WHAT THIS TASK INVOLVES:
Within the entries below, find every line that has the string "camera", then copy it.

MATERIAL PROVIDED:

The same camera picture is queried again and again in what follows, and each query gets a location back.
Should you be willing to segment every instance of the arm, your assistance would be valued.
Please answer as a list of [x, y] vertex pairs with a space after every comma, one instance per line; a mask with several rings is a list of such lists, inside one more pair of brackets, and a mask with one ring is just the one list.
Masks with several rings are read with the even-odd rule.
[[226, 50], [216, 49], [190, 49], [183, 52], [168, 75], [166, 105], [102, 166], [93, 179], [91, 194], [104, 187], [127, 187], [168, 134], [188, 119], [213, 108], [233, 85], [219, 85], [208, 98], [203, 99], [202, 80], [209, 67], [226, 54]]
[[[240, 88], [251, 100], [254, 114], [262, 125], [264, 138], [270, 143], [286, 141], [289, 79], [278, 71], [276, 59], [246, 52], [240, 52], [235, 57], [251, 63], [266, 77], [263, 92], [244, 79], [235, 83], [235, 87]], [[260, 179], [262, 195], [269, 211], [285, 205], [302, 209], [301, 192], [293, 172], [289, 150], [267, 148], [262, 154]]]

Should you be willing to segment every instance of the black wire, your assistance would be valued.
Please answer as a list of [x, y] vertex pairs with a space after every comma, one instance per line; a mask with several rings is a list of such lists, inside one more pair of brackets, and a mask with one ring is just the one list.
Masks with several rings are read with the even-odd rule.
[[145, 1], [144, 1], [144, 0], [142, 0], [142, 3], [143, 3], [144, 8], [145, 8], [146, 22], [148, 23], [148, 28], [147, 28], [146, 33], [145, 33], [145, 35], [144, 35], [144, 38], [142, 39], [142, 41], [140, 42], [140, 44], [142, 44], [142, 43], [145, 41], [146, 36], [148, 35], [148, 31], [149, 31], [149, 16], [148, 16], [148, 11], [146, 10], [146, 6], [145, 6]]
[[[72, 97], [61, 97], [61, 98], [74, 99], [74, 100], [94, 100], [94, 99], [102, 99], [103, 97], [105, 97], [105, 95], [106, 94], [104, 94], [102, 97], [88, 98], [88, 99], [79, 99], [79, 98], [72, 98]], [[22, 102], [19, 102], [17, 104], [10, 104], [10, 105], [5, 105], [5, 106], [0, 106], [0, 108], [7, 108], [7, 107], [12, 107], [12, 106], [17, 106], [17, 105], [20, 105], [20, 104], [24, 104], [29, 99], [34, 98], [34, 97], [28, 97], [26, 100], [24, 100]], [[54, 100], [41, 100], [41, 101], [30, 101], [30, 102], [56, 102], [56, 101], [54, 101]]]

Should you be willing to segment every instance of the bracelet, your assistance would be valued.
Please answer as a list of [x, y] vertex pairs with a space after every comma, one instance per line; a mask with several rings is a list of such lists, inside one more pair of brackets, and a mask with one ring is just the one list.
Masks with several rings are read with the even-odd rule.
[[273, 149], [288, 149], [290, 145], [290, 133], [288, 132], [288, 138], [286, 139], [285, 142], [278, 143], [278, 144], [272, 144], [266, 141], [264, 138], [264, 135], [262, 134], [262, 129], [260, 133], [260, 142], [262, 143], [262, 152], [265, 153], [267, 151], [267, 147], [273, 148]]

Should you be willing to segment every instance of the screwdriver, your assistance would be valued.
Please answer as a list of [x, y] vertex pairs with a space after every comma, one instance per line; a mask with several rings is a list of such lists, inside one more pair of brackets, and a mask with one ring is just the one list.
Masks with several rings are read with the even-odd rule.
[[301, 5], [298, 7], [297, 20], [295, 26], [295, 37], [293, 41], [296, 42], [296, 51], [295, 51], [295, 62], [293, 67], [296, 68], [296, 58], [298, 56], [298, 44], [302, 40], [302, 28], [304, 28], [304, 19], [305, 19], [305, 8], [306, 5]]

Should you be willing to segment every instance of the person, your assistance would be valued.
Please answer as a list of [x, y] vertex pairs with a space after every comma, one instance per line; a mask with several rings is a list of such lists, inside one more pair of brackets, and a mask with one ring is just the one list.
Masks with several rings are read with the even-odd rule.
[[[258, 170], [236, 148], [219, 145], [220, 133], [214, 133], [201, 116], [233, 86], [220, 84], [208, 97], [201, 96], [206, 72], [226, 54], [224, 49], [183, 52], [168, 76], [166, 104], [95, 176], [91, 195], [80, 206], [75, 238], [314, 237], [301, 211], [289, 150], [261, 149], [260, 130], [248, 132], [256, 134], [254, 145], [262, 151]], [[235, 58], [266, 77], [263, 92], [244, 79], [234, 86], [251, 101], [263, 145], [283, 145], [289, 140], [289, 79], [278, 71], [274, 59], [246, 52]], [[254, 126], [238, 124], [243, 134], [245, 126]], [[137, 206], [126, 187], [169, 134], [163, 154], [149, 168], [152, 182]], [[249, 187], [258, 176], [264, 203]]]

* * *

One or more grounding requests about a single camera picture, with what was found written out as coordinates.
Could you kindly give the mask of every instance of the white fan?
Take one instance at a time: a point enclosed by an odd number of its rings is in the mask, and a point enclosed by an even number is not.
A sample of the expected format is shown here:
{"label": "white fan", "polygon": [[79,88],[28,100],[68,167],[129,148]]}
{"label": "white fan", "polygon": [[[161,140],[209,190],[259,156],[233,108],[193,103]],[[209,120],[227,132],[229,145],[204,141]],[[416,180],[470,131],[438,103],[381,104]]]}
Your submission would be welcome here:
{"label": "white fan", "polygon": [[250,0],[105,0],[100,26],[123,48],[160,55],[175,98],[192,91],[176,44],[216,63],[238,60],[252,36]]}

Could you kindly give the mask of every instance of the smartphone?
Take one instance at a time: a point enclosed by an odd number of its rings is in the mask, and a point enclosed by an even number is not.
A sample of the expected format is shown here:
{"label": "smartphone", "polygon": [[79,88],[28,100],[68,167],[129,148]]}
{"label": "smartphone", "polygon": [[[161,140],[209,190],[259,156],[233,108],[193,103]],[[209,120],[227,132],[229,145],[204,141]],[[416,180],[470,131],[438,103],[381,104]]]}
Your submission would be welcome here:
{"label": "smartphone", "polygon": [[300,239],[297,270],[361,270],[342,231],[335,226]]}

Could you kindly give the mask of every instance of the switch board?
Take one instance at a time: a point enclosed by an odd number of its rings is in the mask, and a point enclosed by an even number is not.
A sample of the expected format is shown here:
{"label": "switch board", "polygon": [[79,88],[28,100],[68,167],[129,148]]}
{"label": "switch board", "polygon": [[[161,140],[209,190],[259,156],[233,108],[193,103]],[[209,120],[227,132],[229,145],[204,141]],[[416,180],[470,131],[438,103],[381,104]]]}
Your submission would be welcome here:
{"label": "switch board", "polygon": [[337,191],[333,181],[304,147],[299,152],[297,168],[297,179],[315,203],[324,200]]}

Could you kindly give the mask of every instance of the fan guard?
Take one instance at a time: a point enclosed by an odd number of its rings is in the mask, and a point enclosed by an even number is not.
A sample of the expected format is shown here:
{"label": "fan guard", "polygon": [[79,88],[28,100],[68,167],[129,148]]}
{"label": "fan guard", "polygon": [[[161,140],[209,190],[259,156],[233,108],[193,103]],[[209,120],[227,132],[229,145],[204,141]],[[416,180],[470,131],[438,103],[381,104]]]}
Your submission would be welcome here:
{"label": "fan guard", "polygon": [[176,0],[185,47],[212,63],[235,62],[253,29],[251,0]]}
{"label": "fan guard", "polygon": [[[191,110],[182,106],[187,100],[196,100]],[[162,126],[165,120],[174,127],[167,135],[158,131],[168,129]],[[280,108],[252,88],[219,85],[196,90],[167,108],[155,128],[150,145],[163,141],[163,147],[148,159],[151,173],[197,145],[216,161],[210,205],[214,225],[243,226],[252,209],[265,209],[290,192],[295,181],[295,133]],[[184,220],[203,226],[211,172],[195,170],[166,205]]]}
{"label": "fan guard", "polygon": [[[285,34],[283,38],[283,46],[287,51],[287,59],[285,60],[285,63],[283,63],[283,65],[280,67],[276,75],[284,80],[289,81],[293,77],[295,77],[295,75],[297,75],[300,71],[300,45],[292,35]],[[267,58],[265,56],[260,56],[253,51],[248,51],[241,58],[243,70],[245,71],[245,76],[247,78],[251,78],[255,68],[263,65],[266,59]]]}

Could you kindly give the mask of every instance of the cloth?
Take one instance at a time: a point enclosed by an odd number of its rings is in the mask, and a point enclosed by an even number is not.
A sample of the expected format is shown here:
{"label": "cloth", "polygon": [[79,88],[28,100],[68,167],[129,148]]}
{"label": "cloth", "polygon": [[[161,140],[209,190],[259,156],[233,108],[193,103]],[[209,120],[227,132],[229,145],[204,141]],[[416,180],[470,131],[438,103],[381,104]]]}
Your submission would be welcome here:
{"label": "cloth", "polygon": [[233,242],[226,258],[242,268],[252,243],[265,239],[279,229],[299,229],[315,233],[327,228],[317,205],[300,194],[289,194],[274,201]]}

RESPONSE AREA:
The same camera picture is queried again and again in what follows, and each query gets a location back.
One or more grounding requests about a single camera picture, with what was found written out as coordinates.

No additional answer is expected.